Give back all of the data exactly, with every picture omitted.

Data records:
>>>
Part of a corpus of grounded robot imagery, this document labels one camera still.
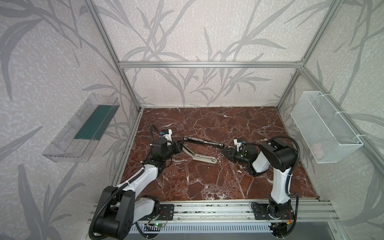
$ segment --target red wire
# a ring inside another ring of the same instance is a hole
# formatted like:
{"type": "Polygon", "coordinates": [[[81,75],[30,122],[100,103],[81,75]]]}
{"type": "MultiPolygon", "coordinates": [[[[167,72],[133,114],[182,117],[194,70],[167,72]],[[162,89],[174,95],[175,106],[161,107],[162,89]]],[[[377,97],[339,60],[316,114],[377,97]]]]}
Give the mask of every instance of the red wire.
{"type": "MultiPolygon", "coordinates": [[[[288,211],[286,211],[286,212],[288,212],[288,211]]],[[[292,213],[290,213],[290,212],[288,212],[289,214],[291,214],[291,218],[290,218],[290,221],[292,221],[292,213]]]]}
{"type": "Polygon", "coordinates": [[[166,221],[166,223],[164,224],[164,226],[165,226],[165,225],[167,225],[167,222],[168,222],[168,214],[166,214],[165,212],[161,211],[161,212],[159,213],[159,215],[160,215],[161,213],[164,213],[164,214],[167,216],[167,221],[166,221]]]}

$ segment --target metal vent
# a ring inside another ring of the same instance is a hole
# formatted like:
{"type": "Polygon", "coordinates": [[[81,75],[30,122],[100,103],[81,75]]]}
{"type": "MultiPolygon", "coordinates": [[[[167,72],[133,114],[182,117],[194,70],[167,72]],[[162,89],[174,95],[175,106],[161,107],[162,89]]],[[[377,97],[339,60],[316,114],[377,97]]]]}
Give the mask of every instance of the metal vent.
{"type": "MultiPolygon", "coordinates": [[[[161,233],[266,233],[269,230],[270,223],[168,223],[164,228],[160,228],[161,233]]],[[[141,230],[147,232],[145,223],[139,223],[141,230]]],[[[136,226],[133,225],[129,233],[139,233],[136,226]]]]}

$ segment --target leaf pattern wallpaper
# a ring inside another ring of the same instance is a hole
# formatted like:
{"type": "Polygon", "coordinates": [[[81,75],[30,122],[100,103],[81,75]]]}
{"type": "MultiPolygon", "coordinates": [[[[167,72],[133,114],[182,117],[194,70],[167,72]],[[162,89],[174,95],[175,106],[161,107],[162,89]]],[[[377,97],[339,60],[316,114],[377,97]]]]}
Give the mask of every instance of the leaf pattern wallpaper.
{"type": "Polygon", "coordinates": [[[0,238],[79,239],[138,112],[82,1],[2,0],[0,16],[0,238]],[[90,160],[42,156],[90,93],[120,103],[90,160]]]}
{"type": "MultiPolygon", "coordinates": [[[[331,1],[95,3],[120,61],[298,61],[331,1]]],[[[125,69],[136,98],[148,107],[275,106],[293,72],[125,69]]]]}
{"type": "MultiPolygon", "coordinates": [[[[382,0],[345,1],[306,65],[382,153],[383,5],[382,0]]],[[[350,239],[382,239],[383,174],[361,150],[338,163],[316,163],[290,116],[302,92],[312,90],[300,77],[280,111],[288,132],[301,139],[301,161],[318,194],[331,200],[350,239]]]]}

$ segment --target red marble tabletop
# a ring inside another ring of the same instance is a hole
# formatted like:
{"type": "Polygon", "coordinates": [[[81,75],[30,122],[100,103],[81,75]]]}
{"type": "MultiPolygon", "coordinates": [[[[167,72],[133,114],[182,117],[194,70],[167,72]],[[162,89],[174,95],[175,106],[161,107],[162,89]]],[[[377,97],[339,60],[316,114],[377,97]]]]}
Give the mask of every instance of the red marble tabletop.
{"type": "MultiPolygon", "coordinates": [[[[243,108],[158,108],[145,109],[125,167],[122,182],[141,167],[149,151],[149,125],[159,131],[172,129],[172,140],[182,140],[185,135],[233,146],[233,139],[262,143],[277,135],[287,135],[274,107],[243,108]]],[[[186,142],[198,154],[215,156],[216,164],[208,164],[186,153],[174,155],[167,161],[163,173],[140,194],[158,197],[161,201],[206,199],[266,199],[272,190],[272,167],[263,175],[250,176],[245,167],[230,162],[220,150],[206,145],[186,142]]],[[[317,197],[301,163],[291,181],[291,192],[300,197],[317,197]]]]}

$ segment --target white wire basket
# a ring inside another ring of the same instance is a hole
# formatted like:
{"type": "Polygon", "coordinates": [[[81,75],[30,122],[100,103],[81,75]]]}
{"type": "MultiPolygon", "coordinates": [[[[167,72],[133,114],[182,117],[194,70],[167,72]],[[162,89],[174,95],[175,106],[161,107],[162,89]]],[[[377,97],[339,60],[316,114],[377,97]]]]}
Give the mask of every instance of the white wire basket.
{"type": "Polygon", "coordinates": [[[363,145],[320,91],[305,91],[291,112],[317,163],[338,162],[363,145]]]}
<<<
> Result of this task:
Part of a corpus of grounded robot imagery, this document labels one camera still.
$ segment --target red wire
# a ring inside another ring of the same instance is a hole
# formatted like:
{"type": "Polygon", "coordinates": [[[81,75],[30,122],[100,103],[81,75]]]}
{"type": "MultiPolygon", "coordinates": [[[[167,72],[133,114],[182,117],[194,70],[167,72]],[[162,89],[174,95],[175,106],[161,107],[162,89]]],[[[377,97],[339,60],[316,114],[377,97]]]]}
Give the mask of every instance of the red wire.
{"type": "MultiPolygon", "coordinates": [[[[288,211],[286,211],[286,212],[288,212],[288,211]]],[[[292,213],[290,213],[290,212],[288,212],[289,214],[291,214],[291,218],[290,218],[290,221],[292,221],[292,213]]]]}
{"type": "Polygon", "coordinates": [[[166,221],[166,223],[164,224],[164,226],[165,226],[165,225],[167,225],[167,222],[168,222],[168,214],[166,214],[165,212],[161,211],[161,212],[159,213],[159,215],[160,215],[161,213],[164,213],[164,214],[167,216],[167,221],[166,221]]]}

$ segment --target metal vent
# a ring inside another ring of the same instance is a hole
# formatted like:
{"type": "Polygon", "coordinates": [[[81,75],[30,122],[100,103],[81,75]]]}
{"type": "MultiPolygon", "coordinates": [[[[167,72],[133,114],[182,117],[194,70],[167,72]],[[162,89],[174,95],[175,106],[161,107],[162,89]]],[[[377,97],[339,60],[316,114],[377,97]]]]}
Give the mask of every instance of the metal vent.
{"type": "MultiPolygon", "coordinates": [[[[161,233],[266,233],[269,230],[270,223],[168,223],[164,228],[160,228],[161,233]]],[[[141,230],[147,232],[145,223],[139,223],[141,230]]],[[[136,226],[133,225],[129,233],[139,233],[136,226]]]]}

$ segment --target leaf pattern wallpaper
# a ring inside another ring of the same instance is a hole
# formatted like:
{"type": "Polygon", "coordinates": [[[81,75],[30,122],[100,103],[81,75]]]}
{"type": "MultiPolygon", "coordinates": [[[[167,72],[133,114],[182,117],[194,70],[167,72]],[[162,89],[174,95],[175,106],[161,107],[162,89]]],[[[377,97],[339,60],[316,114],[377,97]]]]}
Give the mask of every instance of the leaf pattern wallpaper.
{"type": "Polygon", "coordinates": [[[0,238],[79,239],[138,112],[82,1],[2,0],[0,16],[0,238]],[[90,160],[42,156],[90,93],[120,103],[90,160]]]}
{"type": "MultiPolygon", "coordinates": [[[[331,1],[95,3],[120,61],[298,61],[331,1]]],[[[125,69],[136,98],[148,107],[275,106],[293,72],[125,69]]]]}
{"type": "MultiPolygon", "coordinates": [[[[382,0],[345,1],[306,65],[382,153],[383,5],[382,0]]],[[[350,239],[382,239],[383,174],[361,150],[338,163],[316,163],[290,116],[302,92],[312,90],[300,77],[280,111],[288,132],[301,139],[301,161],[318,194],[331,200],[350,239]]]]}

$ segment --target red marble tabletop
# a ring inside another ring of the same instance is a hole
# formatted like:
{"type": "Polygon", "coordinates": [[[81,75],[30,122],[100,103],[81,75]]]}
{"type": "MultiPolygon", "coordinates": [[[[167,72],[133,114],[182,117],[194,70],[167,72]],[[162,89],[174,95],[175,106],[161,107],[162,89]]],[[[377,97],[339,60],[316,114],[377,97]]]]}
Give the mask of every instance of the red marble tabletop.
{"type": "MultiPolygon", "coordinates": [[[[243,108],[158,108],[145,109],[125,167],[122,182],[141,167],[149,151],[149,125],[159,131],[172,129],[172,140],[182,140],[185,135],[233,146],[233,139],[262,143],[277,135],[287,135],[274,107],[243,108]]],[[[186,142],[198,154],[215,156],[216,164],[208,164],[186,153],[174,155],[167,161],[163,173],[140,194],[158,197],[161,201],[206,199],[266,199],[272,190],[272,167],[263,175],[250,176],[245,167],[230,162],[220,150],[206,145],[186,142]]],[[[317,197],[301,163],[291,181],[291,192],[300,197],[317,197]]]]}

$ segment --target white wire basket
# a ring inside another ring of the same instance is a hole
# formatted like:
{"type": "Polygon", "coordinates": [[[81,75],[30,122],[100,103],[81,75]]]}
{"type": "MultiPolygon", "coordinates": [[[[167,72],[133,114],[182,117],[194,70],[167,72]],[[162,89],[174,95],[175,106],[161,107],[162,89]]],[[[377,97],[339,60],[316,114],[377,97]]]]}
Give the mask of every instance of the white wire basket.
{"type": "Polygon", "coordinates": [[[363,145],[320,91],[305,91],[291,112],[317,163],[338,162],[363,145]]]}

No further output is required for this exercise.